**What is expected:**
Write out the whole listing exactly.

===== Collected material =====

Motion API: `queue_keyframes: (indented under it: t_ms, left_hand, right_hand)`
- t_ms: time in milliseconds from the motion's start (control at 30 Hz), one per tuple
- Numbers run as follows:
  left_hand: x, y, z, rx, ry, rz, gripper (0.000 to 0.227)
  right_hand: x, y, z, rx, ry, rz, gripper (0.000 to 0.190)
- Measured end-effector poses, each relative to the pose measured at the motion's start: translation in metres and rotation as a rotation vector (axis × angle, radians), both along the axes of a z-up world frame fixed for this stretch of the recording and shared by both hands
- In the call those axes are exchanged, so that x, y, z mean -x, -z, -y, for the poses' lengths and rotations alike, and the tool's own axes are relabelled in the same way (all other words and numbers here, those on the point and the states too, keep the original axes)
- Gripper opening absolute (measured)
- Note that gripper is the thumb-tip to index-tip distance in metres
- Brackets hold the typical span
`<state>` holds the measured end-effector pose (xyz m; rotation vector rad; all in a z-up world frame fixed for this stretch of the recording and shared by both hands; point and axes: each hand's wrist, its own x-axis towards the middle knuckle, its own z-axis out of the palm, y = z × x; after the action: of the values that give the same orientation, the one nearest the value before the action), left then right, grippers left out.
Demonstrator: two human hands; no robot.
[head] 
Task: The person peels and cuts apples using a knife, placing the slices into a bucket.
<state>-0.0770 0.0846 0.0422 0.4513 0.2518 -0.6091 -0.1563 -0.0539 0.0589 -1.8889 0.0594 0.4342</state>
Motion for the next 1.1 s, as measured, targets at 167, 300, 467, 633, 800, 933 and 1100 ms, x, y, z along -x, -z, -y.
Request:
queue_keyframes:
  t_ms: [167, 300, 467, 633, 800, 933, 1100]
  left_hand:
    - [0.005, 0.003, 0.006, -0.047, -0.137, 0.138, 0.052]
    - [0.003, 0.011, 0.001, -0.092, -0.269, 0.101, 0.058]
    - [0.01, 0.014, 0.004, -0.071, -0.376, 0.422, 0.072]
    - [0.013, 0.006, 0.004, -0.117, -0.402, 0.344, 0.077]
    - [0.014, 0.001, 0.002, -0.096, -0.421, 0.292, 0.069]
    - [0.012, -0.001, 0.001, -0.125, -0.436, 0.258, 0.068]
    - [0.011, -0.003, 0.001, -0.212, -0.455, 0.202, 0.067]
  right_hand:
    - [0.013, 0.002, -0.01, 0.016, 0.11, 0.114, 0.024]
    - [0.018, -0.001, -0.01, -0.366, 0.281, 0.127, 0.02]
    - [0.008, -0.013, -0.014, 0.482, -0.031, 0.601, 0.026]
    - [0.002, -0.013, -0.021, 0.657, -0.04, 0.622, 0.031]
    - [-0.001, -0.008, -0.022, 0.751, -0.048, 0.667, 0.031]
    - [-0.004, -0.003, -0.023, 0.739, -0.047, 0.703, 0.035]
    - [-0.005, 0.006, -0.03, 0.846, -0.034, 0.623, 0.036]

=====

**Output for this task:**
Motion API: `queue_keyframes: (indented under it: t_ms, left_hand, right_hand)`
- t_ms: time in milliseconds from the motion's start (control at 30 Hz), one per tuple
- Numbers run as follows:
  left_hand: x, y, z, rx, ry, rz, gripper (0.000 to 0.227)
  right_hand: x, y, z, rx, ry, rz, gripper (0.000 to 0.190)
- Measured end-effector poses, each relative to the pose measured at the motion's start: translation in metres and rotation as a rotation vector (axis × angle, radians), both along the axes of a z-up world frame fixed for this stretch of the recording and shared by both hands
- In the call those axes are exchanged, so that x, y, z mean -x, -z, -y, for the poses' lengths and rotations alike, and the tool's own axes are relabelled in the same way (all other words and numbers here, those on the point and the states too, keep the original axes)
- Gripper opening absolute (measured)
- Note that gripper is the thumb-tip to index-tip distance in metres
- Brackets hold the typical span
`<state>` holds the measured end-effector pose (xyz m; rotation vector rad; all in a z-up world frame fixed for this stretch of the recording and shared by both hands; point and axes: each hand's wrist, its own x-axis towards the middle knuckle, its own z-axis out of the palm, y = z × x; after the action: of the values that give the same orientation, the one nearest the value before the action), left then right, grippers left out.
Demonstrator: two human hands; no robot.
[head] 
Task: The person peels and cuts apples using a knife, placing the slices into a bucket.
<state>-0.0770 0.0846 0.0422 0.4513 0.2518 -0.6091 -0.1563 -0.0539 0.0589 -1.8889 0.0594 0.4342</state>
Motion for the next 1.1 s, as measured, targets at 167, 300, 467, 633, 800, 933 and 1100 ms, x, y, z along -x, -z, -y.
Request:
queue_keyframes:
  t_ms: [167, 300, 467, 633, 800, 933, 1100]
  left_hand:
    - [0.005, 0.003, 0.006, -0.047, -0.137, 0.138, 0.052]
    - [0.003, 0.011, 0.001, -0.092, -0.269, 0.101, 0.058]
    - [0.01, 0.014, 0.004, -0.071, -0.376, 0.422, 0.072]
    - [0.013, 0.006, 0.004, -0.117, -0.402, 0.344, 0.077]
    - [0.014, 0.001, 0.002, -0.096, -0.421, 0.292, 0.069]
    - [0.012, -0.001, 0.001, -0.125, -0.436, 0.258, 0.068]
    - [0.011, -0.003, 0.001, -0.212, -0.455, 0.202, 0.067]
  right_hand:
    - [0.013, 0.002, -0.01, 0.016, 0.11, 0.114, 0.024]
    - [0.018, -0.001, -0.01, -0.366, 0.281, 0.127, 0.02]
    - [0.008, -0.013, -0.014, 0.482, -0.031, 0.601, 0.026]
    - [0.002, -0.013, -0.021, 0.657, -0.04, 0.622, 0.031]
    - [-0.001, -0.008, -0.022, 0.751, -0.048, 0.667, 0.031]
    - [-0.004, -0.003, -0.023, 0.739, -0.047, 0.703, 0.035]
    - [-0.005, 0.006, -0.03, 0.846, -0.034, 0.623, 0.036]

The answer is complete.